Influx kinetics and inhibitor specificity have been compared for the transport of methotrexate, 5-methyltetrahydrofolate, and folate in CCRF-CEM human lymphoblastoid cells. Influx of each folate compound proceeded with approximately the same Vmax, fluctuated in the same fashion with the ionic composition of the medium, and was blocked by low concentrations of an N-hydroxysuccinimide ester of methotrexate in both an anion-deficient buffer and in a buffered saline medium containing physiological concentrations of glucose and bicarbonate.
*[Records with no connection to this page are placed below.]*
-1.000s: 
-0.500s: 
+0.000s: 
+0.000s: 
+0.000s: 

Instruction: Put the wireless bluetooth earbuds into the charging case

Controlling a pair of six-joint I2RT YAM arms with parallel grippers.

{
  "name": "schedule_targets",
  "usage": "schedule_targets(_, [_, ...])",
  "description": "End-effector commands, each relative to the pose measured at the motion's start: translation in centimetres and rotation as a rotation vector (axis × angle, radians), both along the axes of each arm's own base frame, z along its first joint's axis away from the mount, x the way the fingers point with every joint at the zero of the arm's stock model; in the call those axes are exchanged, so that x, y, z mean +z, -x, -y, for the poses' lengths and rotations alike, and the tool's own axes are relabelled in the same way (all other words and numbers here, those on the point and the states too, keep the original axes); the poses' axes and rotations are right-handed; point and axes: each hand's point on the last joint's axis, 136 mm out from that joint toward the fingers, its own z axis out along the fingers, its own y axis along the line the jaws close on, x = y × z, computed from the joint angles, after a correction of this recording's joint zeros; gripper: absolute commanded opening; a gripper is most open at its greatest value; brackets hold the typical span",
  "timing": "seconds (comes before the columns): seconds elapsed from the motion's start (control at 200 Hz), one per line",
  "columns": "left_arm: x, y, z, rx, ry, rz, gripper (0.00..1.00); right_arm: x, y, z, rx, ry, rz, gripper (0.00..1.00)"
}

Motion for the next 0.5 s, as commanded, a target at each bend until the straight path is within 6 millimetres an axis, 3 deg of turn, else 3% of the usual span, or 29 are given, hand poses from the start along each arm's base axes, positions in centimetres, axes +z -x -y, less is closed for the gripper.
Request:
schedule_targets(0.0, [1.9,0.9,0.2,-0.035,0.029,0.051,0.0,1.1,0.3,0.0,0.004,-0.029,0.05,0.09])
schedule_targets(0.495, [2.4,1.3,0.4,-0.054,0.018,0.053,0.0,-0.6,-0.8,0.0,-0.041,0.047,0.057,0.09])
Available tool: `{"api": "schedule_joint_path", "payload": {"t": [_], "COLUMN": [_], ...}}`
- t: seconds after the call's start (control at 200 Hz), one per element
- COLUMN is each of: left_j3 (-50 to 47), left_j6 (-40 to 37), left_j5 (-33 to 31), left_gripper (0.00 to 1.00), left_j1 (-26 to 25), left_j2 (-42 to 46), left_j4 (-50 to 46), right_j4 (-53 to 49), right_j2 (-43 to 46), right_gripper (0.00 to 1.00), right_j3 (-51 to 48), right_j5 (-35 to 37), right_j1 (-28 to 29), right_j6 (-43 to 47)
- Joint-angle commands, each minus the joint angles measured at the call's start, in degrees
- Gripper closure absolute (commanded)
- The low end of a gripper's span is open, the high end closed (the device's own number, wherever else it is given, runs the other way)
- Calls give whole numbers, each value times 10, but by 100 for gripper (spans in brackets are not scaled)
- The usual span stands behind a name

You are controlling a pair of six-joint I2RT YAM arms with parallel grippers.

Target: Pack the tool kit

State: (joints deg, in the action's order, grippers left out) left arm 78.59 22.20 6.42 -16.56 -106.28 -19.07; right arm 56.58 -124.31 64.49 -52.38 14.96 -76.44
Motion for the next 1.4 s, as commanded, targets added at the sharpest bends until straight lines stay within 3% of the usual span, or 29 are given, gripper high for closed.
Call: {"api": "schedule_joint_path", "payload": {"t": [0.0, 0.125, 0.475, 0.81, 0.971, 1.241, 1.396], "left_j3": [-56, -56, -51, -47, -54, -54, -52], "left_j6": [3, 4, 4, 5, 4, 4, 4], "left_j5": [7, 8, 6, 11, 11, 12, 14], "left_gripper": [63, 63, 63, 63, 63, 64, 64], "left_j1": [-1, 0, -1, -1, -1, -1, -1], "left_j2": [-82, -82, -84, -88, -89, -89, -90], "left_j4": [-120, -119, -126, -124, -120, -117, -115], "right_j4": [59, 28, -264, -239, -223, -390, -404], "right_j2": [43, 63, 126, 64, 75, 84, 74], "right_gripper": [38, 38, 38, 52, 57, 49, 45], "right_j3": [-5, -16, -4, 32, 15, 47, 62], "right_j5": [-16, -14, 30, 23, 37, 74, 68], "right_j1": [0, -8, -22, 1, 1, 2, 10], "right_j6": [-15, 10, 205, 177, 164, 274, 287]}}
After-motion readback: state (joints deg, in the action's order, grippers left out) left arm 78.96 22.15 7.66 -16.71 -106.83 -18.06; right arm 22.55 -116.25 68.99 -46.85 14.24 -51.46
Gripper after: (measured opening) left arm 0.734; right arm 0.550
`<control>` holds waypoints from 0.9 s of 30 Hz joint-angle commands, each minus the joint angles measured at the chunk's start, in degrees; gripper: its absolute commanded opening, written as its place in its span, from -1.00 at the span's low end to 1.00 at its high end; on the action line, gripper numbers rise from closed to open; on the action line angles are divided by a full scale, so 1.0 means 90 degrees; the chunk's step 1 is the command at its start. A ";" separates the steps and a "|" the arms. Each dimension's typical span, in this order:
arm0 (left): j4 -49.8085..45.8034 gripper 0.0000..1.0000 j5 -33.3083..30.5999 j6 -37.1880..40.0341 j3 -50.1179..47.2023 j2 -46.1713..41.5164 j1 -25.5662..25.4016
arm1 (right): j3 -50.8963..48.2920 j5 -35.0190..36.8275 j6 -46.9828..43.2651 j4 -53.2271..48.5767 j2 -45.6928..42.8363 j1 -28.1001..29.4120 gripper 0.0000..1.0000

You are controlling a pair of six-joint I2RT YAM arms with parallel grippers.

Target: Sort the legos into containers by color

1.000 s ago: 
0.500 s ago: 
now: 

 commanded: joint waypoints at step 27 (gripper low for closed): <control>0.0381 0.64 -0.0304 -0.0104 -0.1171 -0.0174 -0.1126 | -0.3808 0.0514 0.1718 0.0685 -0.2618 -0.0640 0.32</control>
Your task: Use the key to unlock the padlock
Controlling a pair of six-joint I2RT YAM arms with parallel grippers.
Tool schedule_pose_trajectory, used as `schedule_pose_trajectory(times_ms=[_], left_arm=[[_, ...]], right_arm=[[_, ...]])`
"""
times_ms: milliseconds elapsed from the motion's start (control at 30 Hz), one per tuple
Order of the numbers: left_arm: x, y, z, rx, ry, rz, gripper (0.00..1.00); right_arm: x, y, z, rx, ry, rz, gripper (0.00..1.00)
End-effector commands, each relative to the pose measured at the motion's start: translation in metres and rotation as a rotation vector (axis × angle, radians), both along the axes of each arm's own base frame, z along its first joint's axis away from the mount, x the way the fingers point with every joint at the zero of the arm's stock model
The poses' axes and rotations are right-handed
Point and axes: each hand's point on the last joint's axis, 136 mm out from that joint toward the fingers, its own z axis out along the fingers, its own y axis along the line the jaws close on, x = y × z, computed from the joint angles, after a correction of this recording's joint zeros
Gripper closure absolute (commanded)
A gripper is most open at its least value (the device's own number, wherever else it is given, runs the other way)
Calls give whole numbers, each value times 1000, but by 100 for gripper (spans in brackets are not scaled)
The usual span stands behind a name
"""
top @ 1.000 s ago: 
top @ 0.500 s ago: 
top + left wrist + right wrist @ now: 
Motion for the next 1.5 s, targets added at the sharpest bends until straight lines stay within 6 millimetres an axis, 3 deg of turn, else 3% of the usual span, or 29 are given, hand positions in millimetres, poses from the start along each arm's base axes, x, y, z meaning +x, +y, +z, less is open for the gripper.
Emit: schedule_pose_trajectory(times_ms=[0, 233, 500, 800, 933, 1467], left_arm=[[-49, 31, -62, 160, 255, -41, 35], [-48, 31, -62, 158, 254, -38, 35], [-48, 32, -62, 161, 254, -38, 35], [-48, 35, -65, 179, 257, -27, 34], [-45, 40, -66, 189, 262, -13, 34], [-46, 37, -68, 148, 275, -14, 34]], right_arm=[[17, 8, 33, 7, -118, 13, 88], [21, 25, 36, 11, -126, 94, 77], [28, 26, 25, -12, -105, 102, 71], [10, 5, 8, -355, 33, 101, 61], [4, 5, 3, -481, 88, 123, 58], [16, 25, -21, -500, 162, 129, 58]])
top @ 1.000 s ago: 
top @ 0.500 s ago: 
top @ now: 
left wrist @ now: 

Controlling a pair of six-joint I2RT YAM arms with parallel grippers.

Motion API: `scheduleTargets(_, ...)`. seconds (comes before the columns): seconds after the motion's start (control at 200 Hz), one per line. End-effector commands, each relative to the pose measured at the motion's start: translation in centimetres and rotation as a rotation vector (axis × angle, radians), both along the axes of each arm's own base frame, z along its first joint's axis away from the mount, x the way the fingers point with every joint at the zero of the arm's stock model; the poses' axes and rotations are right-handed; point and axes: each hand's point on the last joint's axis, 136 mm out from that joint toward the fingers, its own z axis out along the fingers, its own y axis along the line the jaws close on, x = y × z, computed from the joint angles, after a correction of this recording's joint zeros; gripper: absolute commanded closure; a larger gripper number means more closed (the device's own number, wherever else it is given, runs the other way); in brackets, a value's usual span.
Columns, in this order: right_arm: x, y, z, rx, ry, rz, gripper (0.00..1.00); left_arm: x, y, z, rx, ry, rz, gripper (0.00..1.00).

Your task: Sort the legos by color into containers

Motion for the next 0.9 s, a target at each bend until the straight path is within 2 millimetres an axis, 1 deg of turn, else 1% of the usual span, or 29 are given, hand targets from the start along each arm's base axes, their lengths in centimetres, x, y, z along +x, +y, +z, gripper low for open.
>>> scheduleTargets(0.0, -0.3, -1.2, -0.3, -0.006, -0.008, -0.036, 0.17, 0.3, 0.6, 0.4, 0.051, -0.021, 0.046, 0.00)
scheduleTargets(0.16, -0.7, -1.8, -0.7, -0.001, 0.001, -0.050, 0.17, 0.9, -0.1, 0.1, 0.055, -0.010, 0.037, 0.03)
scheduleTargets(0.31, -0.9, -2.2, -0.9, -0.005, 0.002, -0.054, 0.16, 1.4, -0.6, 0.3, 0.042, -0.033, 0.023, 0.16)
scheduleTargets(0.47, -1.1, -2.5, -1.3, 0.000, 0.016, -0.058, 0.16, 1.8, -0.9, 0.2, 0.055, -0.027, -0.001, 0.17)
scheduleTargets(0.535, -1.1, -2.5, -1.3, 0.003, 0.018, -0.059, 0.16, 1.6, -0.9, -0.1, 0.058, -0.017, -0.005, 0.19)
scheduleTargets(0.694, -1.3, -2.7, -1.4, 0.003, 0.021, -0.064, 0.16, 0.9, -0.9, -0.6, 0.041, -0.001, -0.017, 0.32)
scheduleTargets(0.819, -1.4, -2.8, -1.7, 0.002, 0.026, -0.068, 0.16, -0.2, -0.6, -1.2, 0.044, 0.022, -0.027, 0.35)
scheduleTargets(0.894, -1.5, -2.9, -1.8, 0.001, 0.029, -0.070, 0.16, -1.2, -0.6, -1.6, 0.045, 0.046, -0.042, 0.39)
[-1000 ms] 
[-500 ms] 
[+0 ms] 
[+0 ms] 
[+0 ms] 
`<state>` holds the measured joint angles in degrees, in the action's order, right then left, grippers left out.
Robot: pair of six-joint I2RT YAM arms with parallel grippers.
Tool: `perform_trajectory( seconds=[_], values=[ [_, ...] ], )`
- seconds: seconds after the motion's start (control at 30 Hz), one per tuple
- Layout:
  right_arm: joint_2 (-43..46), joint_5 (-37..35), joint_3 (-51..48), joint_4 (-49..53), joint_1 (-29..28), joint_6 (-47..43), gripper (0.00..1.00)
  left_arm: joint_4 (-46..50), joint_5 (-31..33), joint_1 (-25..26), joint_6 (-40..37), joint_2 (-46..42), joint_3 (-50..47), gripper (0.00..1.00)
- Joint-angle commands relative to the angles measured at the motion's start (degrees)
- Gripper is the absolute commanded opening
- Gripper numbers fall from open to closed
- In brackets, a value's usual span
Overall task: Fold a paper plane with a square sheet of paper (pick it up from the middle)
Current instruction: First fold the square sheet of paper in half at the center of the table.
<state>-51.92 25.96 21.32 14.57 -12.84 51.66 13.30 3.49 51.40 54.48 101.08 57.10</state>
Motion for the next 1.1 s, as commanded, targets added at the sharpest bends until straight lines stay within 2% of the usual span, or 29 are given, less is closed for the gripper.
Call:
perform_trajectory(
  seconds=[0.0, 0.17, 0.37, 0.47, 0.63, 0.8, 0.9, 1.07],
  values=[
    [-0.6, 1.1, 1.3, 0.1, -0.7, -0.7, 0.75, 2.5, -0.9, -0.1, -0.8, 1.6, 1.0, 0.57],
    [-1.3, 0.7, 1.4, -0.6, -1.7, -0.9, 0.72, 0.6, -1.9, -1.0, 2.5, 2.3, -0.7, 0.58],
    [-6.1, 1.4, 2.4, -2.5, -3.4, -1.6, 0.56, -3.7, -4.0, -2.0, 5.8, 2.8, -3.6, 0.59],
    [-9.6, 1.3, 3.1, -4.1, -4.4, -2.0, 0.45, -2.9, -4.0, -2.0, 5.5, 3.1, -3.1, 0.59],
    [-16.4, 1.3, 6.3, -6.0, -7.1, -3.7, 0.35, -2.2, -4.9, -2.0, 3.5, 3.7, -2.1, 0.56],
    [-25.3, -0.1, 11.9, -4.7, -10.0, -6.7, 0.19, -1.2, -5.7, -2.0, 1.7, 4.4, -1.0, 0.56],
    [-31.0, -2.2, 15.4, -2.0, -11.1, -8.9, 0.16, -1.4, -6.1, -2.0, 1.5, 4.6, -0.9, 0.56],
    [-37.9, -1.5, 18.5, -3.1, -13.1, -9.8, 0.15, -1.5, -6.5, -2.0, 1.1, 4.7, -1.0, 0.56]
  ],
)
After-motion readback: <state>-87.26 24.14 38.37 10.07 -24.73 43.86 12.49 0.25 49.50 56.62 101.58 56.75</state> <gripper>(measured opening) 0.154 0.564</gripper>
Moreover, methotrexate influx was inhibited by 5-methyltetrahydrofolate and folate, and the inhibition constants (Ki) of the latter compounds were equivalent to their Kt values for half-maximal influx. Folate influx was likewise inhibited by methotrexate. The Ki for methotrexate was equivalent to its Kt for influx, and o-phthalate and phosphate each inhibited folate and methotrexate with the same degree of effectiveness. Various reversible and irreversible inhibitors reduced the influx of each folate substrate by greater than 90%, and the progression of inhibition in each case was indicative of a single uptake component. Folate influx exhibited the same high sensitivity to inhibitors of methotrexate influx when measurements were performed at folate concentrations near the Kt for influx (10-50 microM) or at concentrations approximating physiological conditions (5-20 nM). These results indicate that CCRF-CEM cells possess a single shared transport system for the uptake of methotrexate, 5-methyltetrahydrofolate, and folate and that other high- or low-affinity uptake processes are not present in these cells.